WHAT IS BEING ASKED:
What you return should match the records below exactly.

DATASET ENTRIES:

---+---

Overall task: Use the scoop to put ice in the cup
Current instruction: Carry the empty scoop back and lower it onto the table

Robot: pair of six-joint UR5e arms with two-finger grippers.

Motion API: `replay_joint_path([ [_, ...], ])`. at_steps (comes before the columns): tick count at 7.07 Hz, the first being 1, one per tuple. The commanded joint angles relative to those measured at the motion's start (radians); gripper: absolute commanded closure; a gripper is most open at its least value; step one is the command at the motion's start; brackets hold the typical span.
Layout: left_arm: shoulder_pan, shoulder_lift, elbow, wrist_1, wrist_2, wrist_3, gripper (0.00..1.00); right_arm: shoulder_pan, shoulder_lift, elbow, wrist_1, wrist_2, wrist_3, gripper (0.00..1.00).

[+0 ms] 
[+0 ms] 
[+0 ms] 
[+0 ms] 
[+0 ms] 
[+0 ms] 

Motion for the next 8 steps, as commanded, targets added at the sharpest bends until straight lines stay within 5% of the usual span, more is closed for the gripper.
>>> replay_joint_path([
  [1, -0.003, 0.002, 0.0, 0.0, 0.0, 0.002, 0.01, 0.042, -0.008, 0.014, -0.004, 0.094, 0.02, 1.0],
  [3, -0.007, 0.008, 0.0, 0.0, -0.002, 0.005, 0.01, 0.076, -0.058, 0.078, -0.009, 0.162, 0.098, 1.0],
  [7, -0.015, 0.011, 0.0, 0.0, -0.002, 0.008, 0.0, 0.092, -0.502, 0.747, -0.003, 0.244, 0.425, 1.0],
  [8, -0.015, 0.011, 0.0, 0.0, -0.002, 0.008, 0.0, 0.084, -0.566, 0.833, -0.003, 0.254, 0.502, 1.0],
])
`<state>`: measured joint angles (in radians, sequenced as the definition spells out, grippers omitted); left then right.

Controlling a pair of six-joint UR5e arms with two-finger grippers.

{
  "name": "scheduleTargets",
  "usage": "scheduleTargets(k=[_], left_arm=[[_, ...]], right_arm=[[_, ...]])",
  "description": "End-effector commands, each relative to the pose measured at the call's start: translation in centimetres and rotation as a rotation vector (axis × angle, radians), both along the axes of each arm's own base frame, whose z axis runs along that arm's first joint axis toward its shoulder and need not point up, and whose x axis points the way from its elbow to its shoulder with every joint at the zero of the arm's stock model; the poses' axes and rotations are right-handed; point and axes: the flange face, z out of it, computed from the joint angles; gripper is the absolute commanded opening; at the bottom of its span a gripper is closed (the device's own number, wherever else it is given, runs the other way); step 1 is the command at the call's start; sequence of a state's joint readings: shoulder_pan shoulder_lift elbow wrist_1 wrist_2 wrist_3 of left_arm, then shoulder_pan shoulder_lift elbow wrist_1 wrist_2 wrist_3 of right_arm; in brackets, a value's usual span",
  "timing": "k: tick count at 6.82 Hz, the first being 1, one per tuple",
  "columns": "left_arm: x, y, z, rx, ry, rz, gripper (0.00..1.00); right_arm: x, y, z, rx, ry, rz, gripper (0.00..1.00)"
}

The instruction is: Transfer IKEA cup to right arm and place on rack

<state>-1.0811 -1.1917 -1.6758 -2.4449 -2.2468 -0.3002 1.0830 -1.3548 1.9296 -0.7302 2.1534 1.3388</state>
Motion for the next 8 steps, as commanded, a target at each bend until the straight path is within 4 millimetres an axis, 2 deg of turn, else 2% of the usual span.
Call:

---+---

RESULT OF THE TASK:
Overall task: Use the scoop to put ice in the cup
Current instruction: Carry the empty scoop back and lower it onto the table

Robot: pair of six-joint UR5e arms with two-finger grippers.

Motion API: `replay_joint_path([ [_, ...], ])`. at_steps (comes before the columns): tick count at 7.07 Hz, the first being 1, one per tuple. The commanded joint angles relative to those measured at the motion's start (radians); gripper: absolute commanded closure; a gripper is most open at its least value; step one is the command at the motion's start; brackets hold the typical span.
Layout: left_arm: shoulder_pan, shoulder_lift, elbow, wrist_1, wrist_2, wrist_3, gripper (0.00..1.00); right_arm: shoulder_pan, shoulder_lift, elbow, wrist_1, wrist_2, wrist_3, gripper (0.00..1.00).

[+0 ms] 
[+0 ms] 
[+0 ms] 
[+0 ms] 
[+0 ms] 
[+0 ms] 

Motion for the next 8 steps, as commanded, targets added at the sharpest bends until straight lines stay within 5% of the usual span, more is closed for the gripper.
>>> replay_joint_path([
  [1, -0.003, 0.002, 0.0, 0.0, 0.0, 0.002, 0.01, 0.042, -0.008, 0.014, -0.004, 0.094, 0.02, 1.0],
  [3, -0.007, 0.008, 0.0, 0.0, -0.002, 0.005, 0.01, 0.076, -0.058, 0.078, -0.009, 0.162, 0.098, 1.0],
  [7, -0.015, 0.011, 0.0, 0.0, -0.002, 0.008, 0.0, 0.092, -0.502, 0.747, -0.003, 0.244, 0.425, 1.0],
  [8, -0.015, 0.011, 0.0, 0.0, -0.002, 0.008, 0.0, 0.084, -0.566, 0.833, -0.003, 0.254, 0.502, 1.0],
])
`<state>`: measured joint angles (in radians, sequenced as the definition spells out, grippers omitted); left then right.

Controlling a pair of six-joint UR5e arms with two-finger grippers.

{
  "name": "scheduleTargets",
  "usage": "scheduleTargets(k=[_], left_arm=[[_, ...]], right_arm=[[_, ...]])",
  "description": "End-effector commands, each relative to the pose measured at the call's start: translation in centimetres and rotation as a rotation vector (axis × angle, radians), both along the axes of each arm's own base frame, whose z axis runs along that arm's first joint axis toward its shoulder and need not point up, and whose x axis points the way from its elbow to its shoulder with every joint at the zero of the arm's stock model; the poses' axes and rotations are right-handed; point and axes: the flange face, z out of it, computed from the joint angles; gripper is the absolute commanded opening; at the bottom of its span a gripper is closed (the device's own number, wherever else it is given, runs the other way); step 1 is the command at the call's start; sequence of a state's joint readings: shoulder_pan shoulder_lift elbow wrist_1 wrist_2 wrist_3 of left_arm, then shoulder_pan shoulder_lift elbow wrist_1 wrist_2 wrist_3 of right_arm; in brackets, a value's usual span",
  "timing": "k: tick count at 6.82 Hz, the first being 1, one per tuple",
  "columns": "left_arm: x, y, z, rx, ry, rz, gripper (0.00..1.00); right_arm: x, y, z, rx, ry, rz, gripper (0.00..1.00)"
}

The instruction is: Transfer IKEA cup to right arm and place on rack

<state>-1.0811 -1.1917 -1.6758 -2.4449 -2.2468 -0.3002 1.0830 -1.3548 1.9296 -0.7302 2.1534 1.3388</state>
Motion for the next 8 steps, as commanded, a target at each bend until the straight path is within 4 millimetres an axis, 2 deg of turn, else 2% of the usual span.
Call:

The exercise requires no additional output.